One important edge case occurs when names already contain parentheses, such as "gta(1)". A naive implementation might try to parse this as a base name plus suffix. However, the problem treats every string literally. "gta(1)" is simply another folder name. The implementation correctly handles this because it never attempts to parse or normalize names.
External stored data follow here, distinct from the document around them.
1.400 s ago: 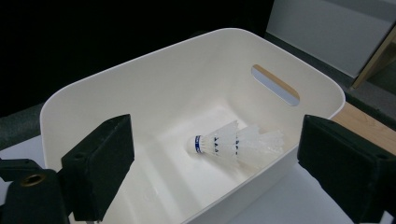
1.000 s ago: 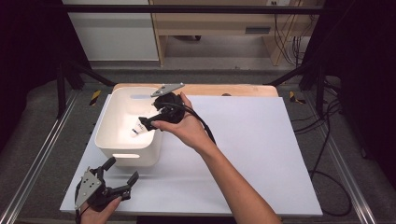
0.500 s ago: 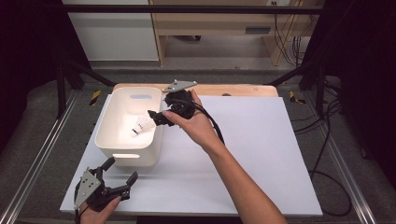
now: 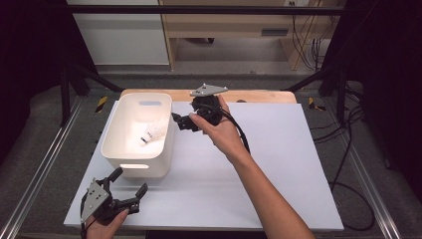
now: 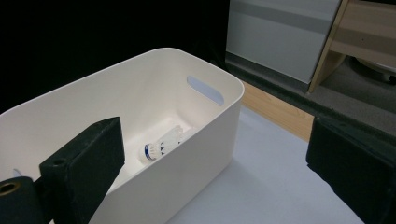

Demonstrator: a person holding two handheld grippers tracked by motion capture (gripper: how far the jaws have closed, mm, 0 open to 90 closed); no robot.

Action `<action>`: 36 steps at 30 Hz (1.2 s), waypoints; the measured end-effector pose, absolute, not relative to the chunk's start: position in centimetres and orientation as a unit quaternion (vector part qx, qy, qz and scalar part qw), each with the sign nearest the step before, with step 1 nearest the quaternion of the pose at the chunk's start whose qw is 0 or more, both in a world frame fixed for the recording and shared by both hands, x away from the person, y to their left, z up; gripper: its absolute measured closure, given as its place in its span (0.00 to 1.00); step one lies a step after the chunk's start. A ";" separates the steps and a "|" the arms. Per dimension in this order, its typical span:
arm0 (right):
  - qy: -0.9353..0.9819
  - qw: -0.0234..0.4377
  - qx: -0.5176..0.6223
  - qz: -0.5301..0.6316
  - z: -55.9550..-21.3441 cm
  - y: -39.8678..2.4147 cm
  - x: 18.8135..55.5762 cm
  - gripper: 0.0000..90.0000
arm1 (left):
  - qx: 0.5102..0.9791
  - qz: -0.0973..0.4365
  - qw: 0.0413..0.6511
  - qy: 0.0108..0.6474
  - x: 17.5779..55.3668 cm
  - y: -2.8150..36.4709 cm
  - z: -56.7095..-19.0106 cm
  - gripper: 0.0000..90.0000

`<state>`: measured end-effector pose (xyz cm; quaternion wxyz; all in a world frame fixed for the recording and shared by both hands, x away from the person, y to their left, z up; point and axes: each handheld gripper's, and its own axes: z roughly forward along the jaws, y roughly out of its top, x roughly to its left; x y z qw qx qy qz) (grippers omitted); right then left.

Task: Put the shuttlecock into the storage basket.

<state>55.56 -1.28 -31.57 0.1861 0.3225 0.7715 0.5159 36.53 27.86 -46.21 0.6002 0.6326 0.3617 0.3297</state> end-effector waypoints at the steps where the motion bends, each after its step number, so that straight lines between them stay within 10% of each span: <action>1: 0.772 0.186 0.323 0.515 -31.7 -1.4 55.6 0.05 | 0.632 0.330 0.601 0.363 36.5 27.9 -46.2 0.01; 36: 0.762 0.221 0.332 0.511 -33.1 -6.6 54.4 0.06 | 0.629 0.334 0.603 0.359 36.3 28.1 -46.1 0.01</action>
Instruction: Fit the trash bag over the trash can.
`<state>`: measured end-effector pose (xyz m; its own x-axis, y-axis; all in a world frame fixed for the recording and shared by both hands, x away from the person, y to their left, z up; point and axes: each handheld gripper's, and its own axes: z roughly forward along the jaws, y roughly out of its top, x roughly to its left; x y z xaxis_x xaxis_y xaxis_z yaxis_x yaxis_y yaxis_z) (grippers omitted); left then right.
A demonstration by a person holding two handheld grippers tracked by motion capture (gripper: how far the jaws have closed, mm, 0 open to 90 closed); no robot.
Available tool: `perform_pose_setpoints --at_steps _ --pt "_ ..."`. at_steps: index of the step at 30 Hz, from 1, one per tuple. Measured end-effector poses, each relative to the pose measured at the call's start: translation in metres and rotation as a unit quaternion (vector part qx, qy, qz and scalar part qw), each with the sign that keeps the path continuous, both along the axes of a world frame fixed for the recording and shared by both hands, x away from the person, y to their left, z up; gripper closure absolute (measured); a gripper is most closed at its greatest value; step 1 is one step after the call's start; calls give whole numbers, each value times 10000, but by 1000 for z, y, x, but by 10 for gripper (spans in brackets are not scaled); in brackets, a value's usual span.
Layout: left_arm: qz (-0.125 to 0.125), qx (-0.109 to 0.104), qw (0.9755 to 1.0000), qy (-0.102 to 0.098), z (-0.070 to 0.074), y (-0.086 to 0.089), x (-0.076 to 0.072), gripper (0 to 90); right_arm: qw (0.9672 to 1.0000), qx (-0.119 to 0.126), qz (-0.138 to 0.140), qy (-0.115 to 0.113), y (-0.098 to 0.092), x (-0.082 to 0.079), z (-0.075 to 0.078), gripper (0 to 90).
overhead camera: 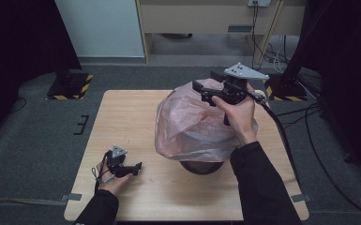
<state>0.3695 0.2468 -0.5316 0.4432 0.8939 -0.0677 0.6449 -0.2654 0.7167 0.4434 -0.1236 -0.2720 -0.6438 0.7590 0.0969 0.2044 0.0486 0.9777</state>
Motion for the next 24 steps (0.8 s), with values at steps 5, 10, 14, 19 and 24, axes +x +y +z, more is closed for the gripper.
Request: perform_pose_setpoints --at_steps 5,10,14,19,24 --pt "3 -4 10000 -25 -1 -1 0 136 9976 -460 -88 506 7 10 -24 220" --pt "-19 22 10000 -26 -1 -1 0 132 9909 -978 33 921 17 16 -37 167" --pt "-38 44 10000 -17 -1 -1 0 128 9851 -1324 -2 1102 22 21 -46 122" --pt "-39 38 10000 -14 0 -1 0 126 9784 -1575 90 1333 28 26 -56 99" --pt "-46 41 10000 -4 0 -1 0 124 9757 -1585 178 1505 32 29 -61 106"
Every string is stored exactly as received.

Another tricky case is repeated duplicates like:

["a", "a", "a", "a", "a"]

Without optimization, the algorithm would repeatedly retry suffixes from (1) onward for every duplicate, leading to quadratic performance. The hash map optimization avoids this by remembering the next available suffix for "a".

A third important edge case happens when suffixed names already exist before duplicates appear:

["doc", "doc(1)", "doc"]

When the second "doc" appears, the algorithm must skip "doc(1)" and generate "doc(2)". The implementation handles this correctly because every generated or original name is inserted into the same hash map, allowing collision checks against both original names and previously generated names.